Les eaux pluviales considérées comme polluées sont celles issues du ruissellement des voies de circulation ou des parkings car elles sont chargées en particules (hydrocarbures, métaux lourds...). Ces eaux ne doivent pas être infiltrées directement. Elles doivent être stockées dans un bassin étanche avant un rejet au domaine public ou stockées dans un bassin perméable sous forme de fossé ou de bassin enherbé (l’épuration des eaux est alors assurée par la couche superficielle de terre végétable).
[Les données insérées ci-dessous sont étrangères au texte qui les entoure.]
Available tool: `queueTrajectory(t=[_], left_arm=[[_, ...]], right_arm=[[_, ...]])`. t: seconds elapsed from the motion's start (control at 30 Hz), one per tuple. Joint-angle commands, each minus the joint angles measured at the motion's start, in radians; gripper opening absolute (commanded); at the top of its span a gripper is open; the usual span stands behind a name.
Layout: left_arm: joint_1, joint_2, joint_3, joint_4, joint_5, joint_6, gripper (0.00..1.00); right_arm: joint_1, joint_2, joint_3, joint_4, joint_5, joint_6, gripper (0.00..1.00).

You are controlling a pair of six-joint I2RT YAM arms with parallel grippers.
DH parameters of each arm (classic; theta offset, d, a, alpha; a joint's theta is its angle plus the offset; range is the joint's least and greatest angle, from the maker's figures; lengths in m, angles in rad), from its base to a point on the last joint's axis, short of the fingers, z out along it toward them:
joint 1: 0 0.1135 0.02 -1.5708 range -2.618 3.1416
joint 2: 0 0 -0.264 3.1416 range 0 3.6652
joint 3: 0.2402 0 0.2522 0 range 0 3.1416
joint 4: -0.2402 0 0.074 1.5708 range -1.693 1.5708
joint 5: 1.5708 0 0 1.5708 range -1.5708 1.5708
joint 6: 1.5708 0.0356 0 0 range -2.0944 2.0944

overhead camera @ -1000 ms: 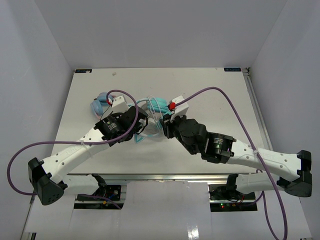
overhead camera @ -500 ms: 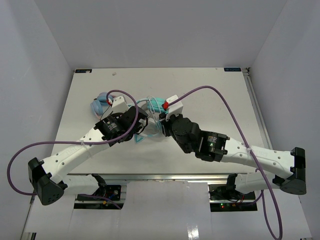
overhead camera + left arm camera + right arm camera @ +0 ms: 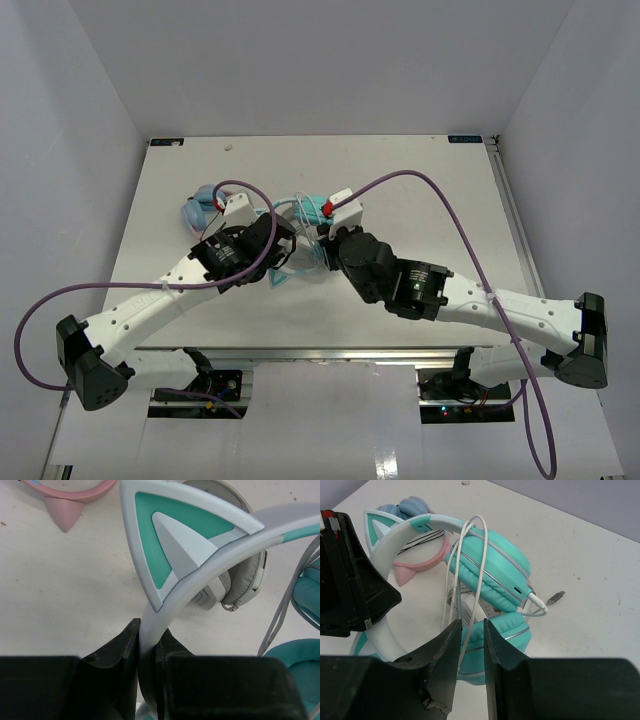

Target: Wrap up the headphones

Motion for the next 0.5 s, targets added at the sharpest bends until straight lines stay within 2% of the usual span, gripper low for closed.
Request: queueTrajectory(t=[0.0, 0.1, 0.4, 0.47], left_arm=[[0.002, -0.047, 0.003, 0.062, -0.005, -0.030, 0.00], [0.002, -0.047, 0.003, 0.065, -0.004, -0.030, 0.00], [0.002, -0.051, -0.001, 0.070, -0.008, -0.029, 0.00], [0.002, -0.047, 0.001, 0.065, -0.015, -0.033, 0.00]], right_arm=[[-0.013, 0.018, 0.018, 0.047, 0.007, -0.020, 0.30], [-0.014, 0.027, 0.020, 0.062, -0.002, -0.027, 0.29], [-0.013, 0.042, 0.015, 0.063, -0.028, -0.031, 0.09], [-0.013, 0.029, 0.005, 0.062, -0.057, -0.028, 0.08]])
Dans tous les cas, le rejet au domaine public doit être limité pour ne pas excéder un débit de 1 litre par seconde par hectare. Un prétraitement par séparateur à hydrocarbures peut être exigé par le service Eau-Assainissement de l’Agglomération suivant la nature du projet.

Ne pas jeter de déchets sur la voie publique

Jetés sur la voie publique, emballages, papiers, mégots…peuvent soit boucher les avaloirs par temps de pluie ou se retrouver dans le milieu naturel.

Ne pas laver sa voiture sur la voie publique

Les produits de nettoyage seront dirigés vers le milieu naturel.

Ne pas rejeter les huiles de vidange ou tout autre produit toxique dans le caniveau

Ces produits doivent être amenés vers les déchèteries de l’Agglo.